Я обрисовываю бритвой чистые линии ее черепа - вырубаю их из пены; и из пены выходит Аннели новая, от которой отсечено все лишнее, все чужое, настоящая Аннели, уже гибкая, уже послушная моим рукам.

Поворачиваю Аннели спиной к себе. Мылю ей голову снова. Она теряет равновесие, прикасается ко мне на мгновение всей своей неверной геометрией, и моя рука срывается; порез. Но даже тогда Аннели не отталкивает меня.

- Аккуратнее со мной, - всего и шепчет она. Все; теперь она совершенна.

- Уйди, - велит она. - Отдай бритву и уйди.

И я слушаюсь. Уединяюсь в своей кабине и только зыркаю свирепо на зевак, которые притормаживают против моей Афродиты.

- Я больше не буду тебя ждать, - слышу я обращенное в пустоту. - Я больше ничего не буду ждать.

Потом она забирает меня и ведет через раздевалку наверх; оказывается, там - комнаты отдыха с поминутной оплатой. Внутри, разумеется, все аскетично, как в публичном доме. Но мы прихватываем с собой бутылку абсента и мешаем его с газировкой, и комната дает нам ровно то, что нужно: быть вдвоем.

Она разоблачается сразу. Раздевает меня. Мы остаемся на простынях - сидим друг напротив друга, она разглядывает меня - бесстыдно, внимательно, и тогда я начинаю так же смотреть на нее.

- Нам нельзя. Тебе нельзя.

Тогда Аннели протягивается ко мне, берет меня за шею и молча притягивает к себе, пригибает вниз, вжимает меня между своих ног. Там она тоже голая, гладкая, чистая. Я ухожу в нее, пробую на вкус ее сок, целую самую мякоть; она вдыхает глубоко, тяжело. Аннели кислит у меня на языке, как контакты батарейки, и от ее слабого тока горит мой ум, обугливаются мои нервы.

- Вот теперь... Теперь...

Поспев, она отталкивает мое лицо, зовет мои губы к своим, ногтями врезается в мои ягодицы, тянется самым жарким ко мне, подает мне себя, умоляет, не утерпев, пока я найду ее, обнимает меня прохладными пальцами - и заправляет в себя, и просит, и сама задает такт: так, так, так, сильней, сильней, сильней, да, да, да, быстрей, быстрей, быстрей, быстрей, жестче, не жалей меня, рви, рви, еще, еще, мне не нужна твоя гребаная нежность, твоя гребаная пощада, сильней, давай, ну давай, ну ты же хотел этого, ты же хотел этого еще тогда, со всеми, с ними, давай, давай, получай, скотина, ублюдок, на, на, на!!!
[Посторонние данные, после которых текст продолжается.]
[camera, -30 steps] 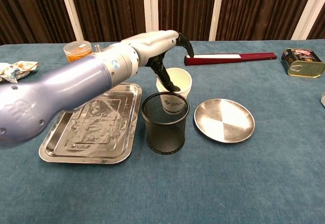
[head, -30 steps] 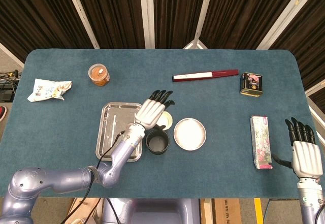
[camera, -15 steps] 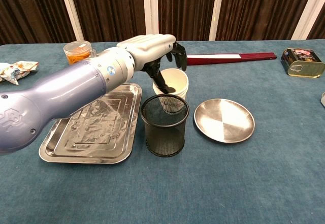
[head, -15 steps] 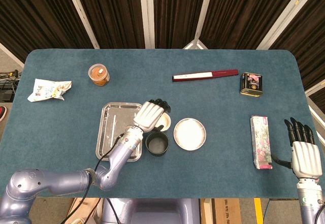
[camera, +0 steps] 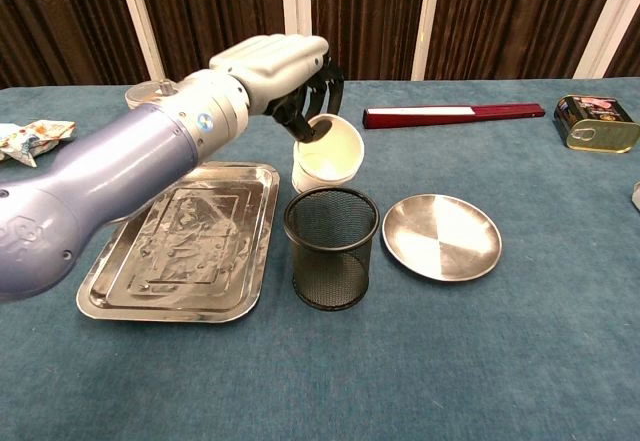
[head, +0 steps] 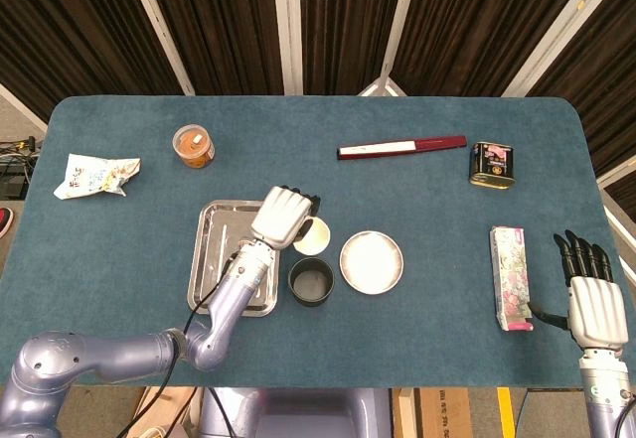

Я хочу вырваться, но она не отпускает, и я не пойму - плачет она или стонет, стонет она от счастья или от боли, я рву ее - или она меня пожирает, слияние это или схватка. И слезы, и кровь, и пот, и сок - все соленое, все кислое. Она хватается за меня и сама скользит по мне - еще, еще, еще! - бьется о мои кости своими, душит меня, пихает мне пальцы в рот, вцепляется в волосы, материт меня, лижет мой лоб, мои закрытые глаза, кричит, и я тону в ней окончательно, плавлюсь в ней и разрываюсь, разрываюсь на части.

Меня не хватает на нее чуть; и тогда она садится мне на лицо всей моей, всей своей грязью, и расползается на нем, и елозит, и душит меня, пока я не освобождаю ее тоже. И только так между нами восстанавливается тонкий, как волоски на ее руке, мир.